What is expected - Please transcribe the listing below in full and word for word, without its pictures.

[Start of section]

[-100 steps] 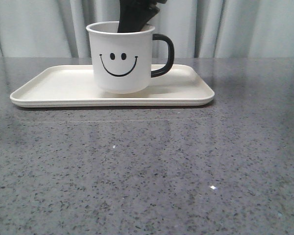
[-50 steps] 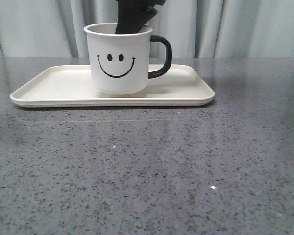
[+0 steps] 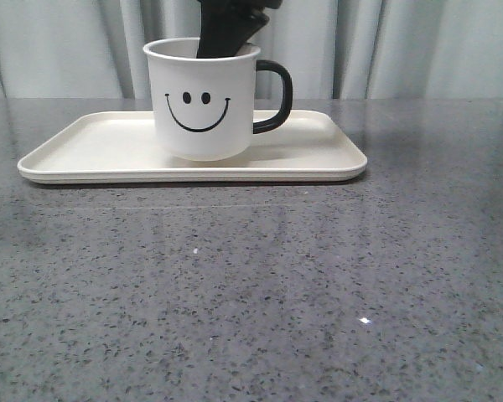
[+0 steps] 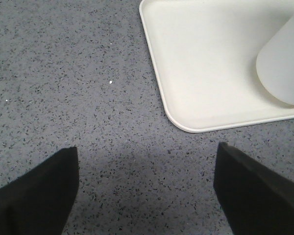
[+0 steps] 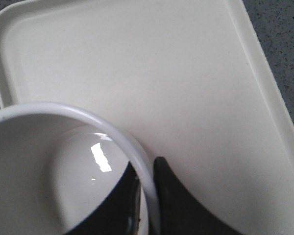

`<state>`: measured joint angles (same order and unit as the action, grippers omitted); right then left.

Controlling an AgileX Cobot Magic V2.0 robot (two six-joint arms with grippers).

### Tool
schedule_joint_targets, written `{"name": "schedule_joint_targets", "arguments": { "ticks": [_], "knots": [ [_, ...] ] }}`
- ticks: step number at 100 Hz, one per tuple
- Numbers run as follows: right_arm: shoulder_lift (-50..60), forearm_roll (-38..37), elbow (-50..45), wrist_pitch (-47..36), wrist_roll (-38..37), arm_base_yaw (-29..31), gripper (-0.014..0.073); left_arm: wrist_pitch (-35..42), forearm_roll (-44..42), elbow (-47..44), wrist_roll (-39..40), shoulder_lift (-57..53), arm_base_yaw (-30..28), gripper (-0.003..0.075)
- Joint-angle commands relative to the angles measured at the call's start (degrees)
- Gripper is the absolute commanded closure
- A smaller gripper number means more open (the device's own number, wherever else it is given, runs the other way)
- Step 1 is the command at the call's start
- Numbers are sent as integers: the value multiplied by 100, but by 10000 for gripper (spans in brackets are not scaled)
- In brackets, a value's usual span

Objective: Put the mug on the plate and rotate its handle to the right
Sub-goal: 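Rotate the mug with the right gripper, turning the handle, and lower it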

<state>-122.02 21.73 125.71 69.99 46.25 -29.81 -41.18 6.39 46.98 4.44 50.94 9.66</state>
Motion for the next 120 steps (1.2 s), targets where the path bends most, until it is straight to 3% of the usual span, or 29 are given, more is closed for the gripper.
{"name": "schedule_joint_targets", "arguments": {
  "ticks": [1, 110, 120],
  "knots": [
    [333, 215, 186, -236, 56, 31, 654, 374, 40, 142, 36, -61, -16, 166],
    [112, 225, 175, -307, 56, 31, 654, 364, 50, 142, 36, -61, -16, 166],
    [112, 225, 175, -308, 56, 31, 605, 364, 50, 142, 36, -61, -16, 166]
  ]
}}
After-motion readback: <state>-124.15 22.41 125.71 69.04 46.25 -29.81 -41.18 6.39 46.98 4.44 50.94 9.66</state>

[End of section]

Response to this task -
[-100 steps] 
[-50 steps] 
[+0 steps] 
[+0 steps] 
[+0 steps] 

`<state>`: measured joint angles (same order and unit as the action, grippers omitted); right then left.

Controlling an AgileX Cobot Magic V2.0 robot (two six-joint arms with grippers).

### Tool
schedule_joint_targets, written `{"name": "schedule_joint_targets", "arguments": { "ticks": [_], "knots": [ [_, ...] ] }}`
- ticks: step number at 100 Hz, one per tuple
- Numbers run as follows: right_arm: shoulder_lift (-50..60), forearm_roll (-38..37), elbow (-50..45), wrist_pitch (-47..36), wrist_roll (-38..37), arm_base_yaw (-29..31), gripper (-0.014..0.073); left_arm: wrist_pitch (-35..42), forearm_roll (-44..42), elbow (-47..44), wrist_roll (-39..40), shoulder_lift (-57..53), arm_base_yaw (-30..28), gripper (-0.003..0.075)
- Joint-angle commands relative to the angles measured at the call's start (degrees)
- Gripper is the absolute commanded closure
- A smaller gripper number means more open (the device's own number, wherever else it is given, runs the other way)
- Step 1 is the command at the call's start
- Numbers are sent as integers: the value multiplied by 100, but by 10000 for gripper (spans in brackets are not scaled)
- In brackets, a value's usual span

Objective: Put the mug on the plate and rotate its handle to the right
Sub-goal: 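Rotate the mug with the right gripper, turning the handle, and lower it
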
<state>-122.02 21.73 125.71 69.99 46.25 -29.81 -41.18 6.39 46.98 4.44 50.94 9.66</state>
Motion for the next 120 steps (1.2 s), targets where the path bends most, until it is straight to 3% of the usual span, or 29 are given, more is closed for the gripper.
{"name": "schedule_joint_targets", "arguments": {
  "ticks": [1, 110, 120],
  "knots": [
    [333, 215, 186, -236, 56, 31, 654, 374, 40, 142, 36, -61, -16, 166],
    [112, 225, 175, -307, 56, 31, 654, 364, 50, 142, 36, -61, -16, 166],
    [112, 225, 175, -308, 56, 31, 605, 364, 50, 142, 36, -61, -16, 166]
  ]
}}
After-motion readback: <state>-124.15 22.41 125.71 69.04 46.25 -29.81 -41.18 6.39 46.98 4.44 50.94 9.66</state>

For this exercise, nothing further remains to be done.